Blinking only alleviated the stabbing for a brief moment. Then the wash of white pouring past his lashes began the searing all over again. Angel wanted nothing more than to close his eyes against the light and fall back into the soft, warm darkness he’d been pulled out of a few hours before. Or at least he did until he saw Roman’s tear-streaked face and West’s bloody lower lip, speckled along its plump from where he’d dug his teeth into his own flesh sometime during the time Angel hit the ground, then woke up in the hospital.
Angel’d smiled—he remembered smiling at them—then he’d gone back under, only to wake up alone in a cordoned-off ER stall, shirtless and sporting the largest headache in known history.
Now he was awake and cranky, left to wonder where his brother was and why West wasn’t with him.

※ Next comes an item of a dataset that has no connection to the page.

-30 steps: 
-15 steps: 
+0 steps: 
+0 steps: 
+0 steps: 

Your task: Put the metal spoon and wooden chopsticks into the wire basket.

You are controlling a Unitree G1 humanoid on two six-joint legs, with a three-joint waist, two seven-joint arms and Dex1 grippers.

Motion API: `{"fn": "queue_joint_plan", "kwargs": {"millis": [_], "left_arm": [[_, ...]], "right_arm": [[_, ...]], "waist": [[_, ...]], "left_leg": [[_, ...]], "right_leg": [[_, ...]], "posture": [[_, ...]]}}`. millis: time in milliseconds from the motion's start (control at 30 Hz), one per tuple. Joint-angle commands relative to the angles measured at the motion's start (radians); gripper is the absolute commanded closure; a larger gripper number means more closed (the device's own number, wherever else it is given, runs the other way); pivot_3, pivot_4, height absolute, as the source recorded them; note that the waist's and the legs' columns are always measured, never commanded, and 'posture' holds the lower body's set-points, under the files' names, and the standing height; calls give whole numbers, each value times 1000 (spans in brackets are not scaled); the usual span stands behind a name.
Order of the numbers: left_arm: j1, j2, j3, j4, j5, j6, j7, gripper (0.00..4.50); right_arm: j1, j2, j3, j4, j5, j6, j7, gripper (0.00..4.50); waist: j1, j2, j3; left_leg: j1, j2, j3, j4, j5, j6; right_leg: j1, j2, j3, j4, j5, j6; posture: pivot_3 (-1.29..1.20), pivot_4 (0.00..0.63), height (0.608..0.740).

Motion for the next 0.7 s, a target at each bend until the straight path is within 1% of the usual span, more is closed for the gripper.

He hated hospitals. Growing up, he’d been conditioned to avoid authorities, and the only thing screaming authority, badges, and social services more than a hospital was a police station. In this case, Angel was going to have to revise that particular opinion his father’d imparted, because from what he could see from his bed on the ER ward, there were more than enough cops milling about in the outer hall to hire a dispatcher and convert a supply closet to a jail cell.
Then the one cop Angel would have liked to never have seen again walked into the curtained-off space where he’d been placed and pulled up a chair, settling down for what looked like a long talk.
“Swear to God, Montague,” Angel ground out as he laid his head back onto the pillow. “I’m going to pay a girl and her little dog to land a house on you pretty soon.”
Talking hurt, and Angel half wished he hadn’t started the conversation, especially when Montague slid the metal-legged chair across the floor, bringing it closer to the bed in one long ear-shattering shriek. In the last half hour, he’d seen all manner of white-coats and blue-uniforms, enough to last him a lifetime, but no sign of West or Roman.